Most immediately, the White House and lawmakers need to agree on raising the debt limit so the nation doesn't default for the first time in its history on its financial obligations.
Congressional Republicans have insisted for weeks that any vote to increase that ceiling be tied to real reductions in federal spending with some GOP lawmakers saying they would refuse to vote for an increase without such guaranteed cuts.
The Wall Street Journal reports that one way of getting there is for the Obama White House and congressional Republicans to agree to defer controversial ideas for deficit reduction, such as profound changes to entitlement programs like Medicare, until after the 2012 general election.
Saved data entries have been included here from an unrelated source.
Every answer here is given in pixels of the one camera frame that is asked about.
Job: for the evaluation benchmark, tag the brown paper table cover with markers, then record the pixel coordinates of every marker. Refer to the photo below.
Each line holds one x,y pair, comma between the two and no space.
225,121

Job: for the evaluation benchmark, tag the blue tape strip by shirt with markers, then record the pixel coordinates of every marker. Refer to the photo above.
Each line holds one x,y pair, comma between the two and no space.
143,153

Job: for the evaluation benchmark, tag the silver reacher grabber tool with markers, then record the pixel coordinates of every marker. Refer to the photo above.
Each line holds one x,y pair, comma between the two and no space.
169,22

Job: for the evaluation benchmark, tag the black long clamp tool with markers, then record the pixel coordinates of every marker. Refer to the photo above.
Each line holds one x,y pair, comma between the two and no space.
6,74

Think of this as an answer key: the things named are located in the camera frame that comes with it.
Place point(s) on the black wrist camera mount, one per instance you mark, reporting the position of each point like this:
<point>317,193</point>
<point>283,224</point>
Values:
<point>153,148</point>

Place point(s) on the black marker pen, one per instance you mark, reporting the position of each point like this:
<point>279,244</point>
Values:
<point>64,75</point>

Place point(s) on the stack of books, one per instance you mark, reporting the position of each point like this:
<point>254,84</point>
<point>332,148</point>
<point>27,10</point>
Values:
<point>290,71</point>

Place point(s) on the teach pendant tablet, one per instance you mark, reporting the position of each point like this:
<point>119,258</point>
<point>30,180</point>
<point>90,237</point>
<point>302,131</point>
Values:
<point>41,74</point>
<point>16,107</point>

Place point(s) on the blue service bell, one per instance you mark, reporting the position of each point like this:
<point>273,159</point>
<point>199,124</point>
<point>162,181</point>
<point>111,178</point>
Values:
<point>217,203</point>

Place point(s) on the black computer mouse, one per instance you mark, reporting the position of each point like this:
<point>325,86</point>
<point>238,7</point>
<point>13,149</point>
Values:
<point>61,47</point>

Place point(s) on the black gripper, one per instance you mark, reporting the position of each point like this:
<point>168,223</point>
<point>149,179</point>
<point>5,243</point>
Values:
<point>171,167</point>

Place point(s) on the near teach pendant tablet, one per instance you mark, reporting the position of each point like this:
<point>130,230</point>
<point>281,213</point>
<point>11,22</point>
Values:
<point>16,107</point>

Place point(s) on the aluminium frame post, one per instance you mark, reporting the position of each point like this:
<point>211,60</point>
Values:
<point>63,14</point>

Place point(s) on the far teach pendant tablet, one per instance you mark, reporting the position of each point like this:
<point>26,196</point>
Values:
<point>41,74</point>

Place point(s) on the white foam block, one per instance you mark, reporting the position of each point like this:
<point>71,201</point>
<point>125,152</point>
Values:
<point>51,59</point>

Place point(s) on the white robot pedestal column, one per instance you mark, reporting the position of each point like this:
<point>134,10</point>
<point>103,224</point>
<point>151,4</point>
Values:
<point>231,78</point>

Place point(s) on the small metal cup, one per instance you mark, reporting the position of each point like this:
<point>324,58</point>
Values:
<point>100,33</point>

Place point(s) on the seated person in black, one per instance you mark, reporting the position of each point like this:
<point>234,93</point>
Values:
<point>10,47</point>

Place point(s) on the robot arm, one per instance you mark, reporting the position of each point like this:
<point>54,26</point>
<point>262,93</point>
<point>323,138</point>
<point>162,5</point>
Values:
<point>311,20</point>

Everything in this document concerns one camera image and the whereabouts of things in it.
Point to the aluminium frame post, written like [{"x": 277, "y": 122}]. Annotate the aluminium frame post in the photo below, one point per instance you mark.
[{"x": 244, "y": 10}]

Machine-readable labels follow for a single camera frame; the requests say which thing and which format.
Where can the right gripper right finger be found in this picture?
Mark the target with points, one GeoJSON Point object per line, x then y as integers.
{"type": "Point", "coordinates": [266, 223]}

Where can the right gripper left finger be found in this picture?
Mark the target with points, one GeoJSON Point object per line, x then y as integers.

An excerpt:
GOP leaders and the White House are discussing a deal that would enact strict deficit targets and some spending cuts to win Republican votes for lifting the ceiling on how much the federal government can borrow.
The deal would defer contentious decisions about Medicare, Medicaid and taxes until after the 2012 elections. If such an agreement were reached, it would allow both sides to assure financial markets and the public of their commitment to reducing the deficit and then use next year's campaign to lay out their competing visions for the future of major government programs.
Meanwhile, other reporting indicates that not only do Democrats and Republicans need to find common ground, Senate Democrats apparently need to find reach agreement with each other, too.
But apparently, Senate Democrats can't even find agreement among themselves on what approach to pursue. Roll Call reports that Senate Democrats won't have a specific, deficit-reduction proposal of their own to present at the talks, in part because of their failure to decide on a single approach. An excerpt:
But even if Reid wanted to put a specific proposal on the table, his caucus is deeply divided over what to do, with perhaps a half-dozen approaches under consideration. Plus, the Majority Leader has already watched three in his caucus sign on to a Republican-backed spending cap, and he will have to contend with liberals worried about proposals that include deep spending cuts to their favorite programs.
"It's a mess," another Democratic aide said.
Sen. Patty Murray acknowledged that Democrats don't yet have a plan.
"I think there is the fact that we need to come to consensus, but on what it is yet, we're not there," the Washington state Democrat said.